1) Although The Insult is structured as an allegory, the moral of its story turns on the Damour massacre of 1976, the film’s attribution of which to Palestinian forces, who were in fact operating in concert with the Lebanese left during an active military conflict–the Lebanese Civil War–is presented completely out of historical context. In turn, the massive Israeli bombing of Palestinian-controlled Damour in 1982, eight months prior to the genocidal Sabra and Shatila massacre perpetrated by ultra-nationalist Maronites with Israeli approval and support, is never mentioned. As a result, the Sabra and Shatila massacre implicitly becomes an understandable act of Maronite revenge for the Damour massacre, while Maronite collaboration with Zionism in this crucial context is downplayed. By this tack, Palestinian refugees and ultra-nationalist Maronites are positioned as moral equivalents, while the right-wing view is retained of Palestinians as foreigners who are prone to instigate violence and who should therefore be deported from (or at least not permitted socio-economic integration into) Lebanon–rather than as loyal opponents of fascism who in fact struggled historically in solidarity with the Lebanese left against the disproportionately overwhelming violence perpetrated by Maronite ultra-nationalists and their Israeli allies during the period in question.

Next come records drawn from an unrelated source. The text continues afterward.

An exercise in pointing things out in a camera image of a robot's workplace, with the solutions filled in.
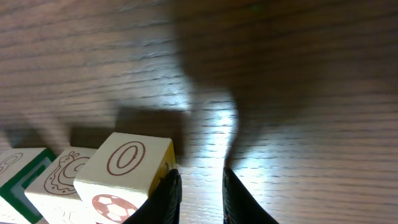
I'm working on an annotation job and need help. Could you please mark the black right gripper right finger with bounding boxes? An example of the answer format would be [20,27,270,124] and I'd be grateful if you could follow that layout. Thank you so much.
[222,168,279,224]

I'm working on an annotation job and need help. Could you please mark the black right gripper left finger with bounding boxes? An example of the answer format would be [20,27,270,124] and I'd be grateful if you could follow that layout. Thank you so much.
[123,169,182,224]

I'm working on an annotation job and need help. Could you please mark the wooden block soccer ball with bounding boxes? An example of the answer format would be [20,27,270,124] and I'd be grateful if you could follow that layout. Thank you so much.
[73,132,177,224]

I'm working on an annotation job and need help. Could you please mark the wooden block hourglass print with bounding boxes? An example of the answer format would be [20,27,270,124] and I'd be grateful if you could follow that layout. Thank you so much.
[25,147,95,224]

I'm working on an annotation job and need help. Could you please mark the wooden block number eight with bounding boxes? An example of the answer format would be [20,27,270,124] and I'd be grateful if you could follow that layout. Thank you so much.
[1,147,56,224]

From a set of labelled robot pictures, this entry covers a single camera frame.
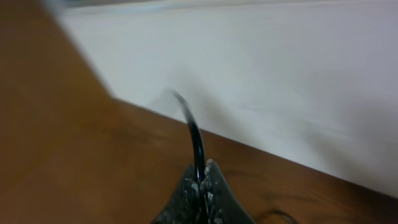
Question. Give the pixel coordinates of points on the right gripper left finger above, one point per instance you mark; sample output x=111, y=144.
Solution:
x=183, y=206

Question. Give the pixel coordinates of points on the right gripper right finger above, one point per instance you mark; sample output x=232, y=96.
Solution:
x=222, y=207

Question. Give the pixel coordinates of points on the brown cardboard panel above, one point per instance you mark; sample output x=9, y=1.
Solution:
x=47, y=88

2) This positioning of the two main parties to the film’s narrative conflict as morally equivalent is easily belied by the film’s own dramatic structure, in which the right-wing Maronite character, protagonist Tony Hanna (Adel Karam), is portrayed as three-dimensional and psychologically complex, his personal struggle positioned at the film’s dramatic center, while the Palestinian character, antagonist Yasser Abdallah Salameh (Kamal El Basha), serves basically as his foil and as such is portrayed in a more simplified manner.